Description de WickrMe Ransomware

Une nouvelle opération de ransomware a commencé à cibler les serveurs Microsoft SharePoint, marquant la première fois que ce point d'entrée particulier a été utilisé pour infiltrer des réseaux d'entreprise privés et déployer des ransomwares. Les cibles précédentes de campagnes similaires étaient les serveurs de messagerie Microsoft Exchange, les passerelles Citrix, les équilibreurs de charge F5 BIG-IP et les produits VPN commercialisés par Pulse Secure, Fortinet et Palo Alto Network.

La campagne d'attaque est suivie par les fournisseurs de sécurité sous le nom de WickrMe Ransomware (Hello) en raison de l'utilisation de comptes de messagerie instantanée cryptés Wickr dans le cadre des canaux de communication que les victimes peuvent utiliser pour atteindre les cybercriminels. Le vecteur de compromis initial exploité par le WickMe Ransomware est une vulnérabilité connue (CVE-2019-0604) affectant les serveurs de collaboration d'équipe SharePoint de Microsoft. L'exploit permet à l'acteur de la menace d'établir le contrôle sur le serveur SharePoint et de fournir un shell Web corrompu. L'étape suivante consiste à créer une porte dérobée en installant une balise Cobalt Strike. Les pirates peuvent ensuite exécuter des scripts PowerShell automatisés qui finiront par supprimer et exécuter la charge utile finale - la menace Hello Ransomware, sur les systèmes compromis.
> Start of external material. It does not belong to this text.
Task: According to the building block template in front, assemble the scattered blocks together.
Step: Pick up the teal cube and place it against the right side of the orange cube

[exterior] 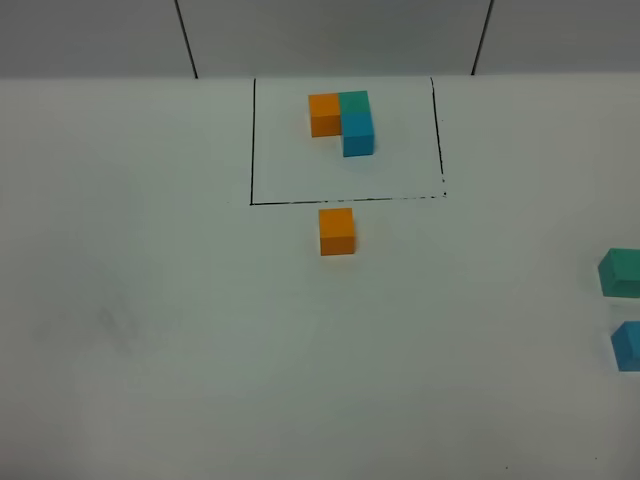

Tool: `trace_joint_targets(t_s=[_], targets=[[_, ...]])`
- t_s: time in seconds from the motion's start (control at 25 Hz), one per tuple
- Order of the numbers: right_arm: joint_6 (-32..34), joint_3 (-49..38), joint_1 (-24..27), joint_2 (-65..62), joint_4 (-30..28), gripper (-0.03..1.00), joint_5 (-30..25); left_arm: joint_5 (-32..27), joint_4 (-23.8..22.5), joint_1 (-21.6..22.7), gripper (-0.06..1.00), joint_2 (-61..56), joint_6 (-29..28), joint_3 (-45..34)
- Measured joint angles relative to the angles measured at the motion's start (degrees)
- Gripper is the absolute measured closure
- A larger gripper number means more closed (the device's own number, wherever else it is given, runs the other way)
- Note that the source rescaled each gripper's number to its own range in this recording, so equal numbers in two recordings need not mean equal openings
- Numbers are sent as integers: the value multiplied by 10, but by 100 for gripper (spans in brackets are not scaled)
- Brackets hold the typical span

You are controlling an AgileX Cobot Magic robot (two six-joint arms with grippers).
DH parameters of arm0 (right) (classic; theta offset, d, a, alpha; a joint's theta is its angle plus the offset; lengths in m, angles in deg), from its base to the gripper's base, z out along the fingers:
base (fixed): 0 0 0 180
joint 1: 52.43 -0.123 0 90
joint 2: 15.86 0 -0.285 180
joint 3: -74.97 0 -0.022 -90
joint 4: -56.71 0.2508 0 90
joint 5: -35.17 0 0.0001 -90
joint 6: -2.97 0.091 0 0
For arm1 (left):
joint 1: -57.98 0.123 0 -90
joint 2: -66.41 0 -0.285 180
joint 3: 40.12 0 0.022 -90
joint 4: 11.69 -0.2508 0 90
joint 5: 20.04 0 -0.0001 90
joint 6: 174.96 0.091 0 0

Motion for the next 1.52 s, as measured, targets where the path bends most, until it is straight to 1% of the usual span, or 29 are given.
trace_joint_targets(t_s=[0.64,0.88,0.96,1.12,1.2,1.28,1.4,1.52], targets=[[0,0,0,0,2,23,0,0,0,0,33,0,0,0],[1,0,0,0,2,20,0,0,0,0,33,0,0,0],[17,0,0,0,1,16,0,0,0,0,33,0,0,0],[87,0,0,4,-26,8,0,0,0,0,33,0,0,0],[110,0,0,26,-47,6,-1,0,0,0,33,0,0,0],[119,0,0,71,-61,5,-1,0,0,0,33,0,0,0],[113,3,0,166,-73,4,-1,0,0,0,33,0,0,0],[97,29,0,288,-96,4,0,0,0,0,33,0,0,0]])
Les entreprises ont été averties de l'exploit

L'année dernière, Microsoft a publié un article de blog, traitant de l'augmentation significative des campagnes d'attaques observées qui ciblaient les vulnérabilités des périphériques réseau en tant que passerelles pour la diffusion de menaces de ransomware. Parmi les vulnérabilités spécifiques mentionnées dans l'article figurait également CVE-2019-0604. Microsoft exhorte les entreprises à corriger l'ensemble des exploits qui, selon eux, pourraient bientôt être ciblés par des groupes de ransomwares.

Le même bogue de serveur SharePoint a été exploité dans des campagnes lancées par des cybercriminels, des groupes d'espionnage parrainés par l'État et des APT (Advanced Persistent Threats) auparavant.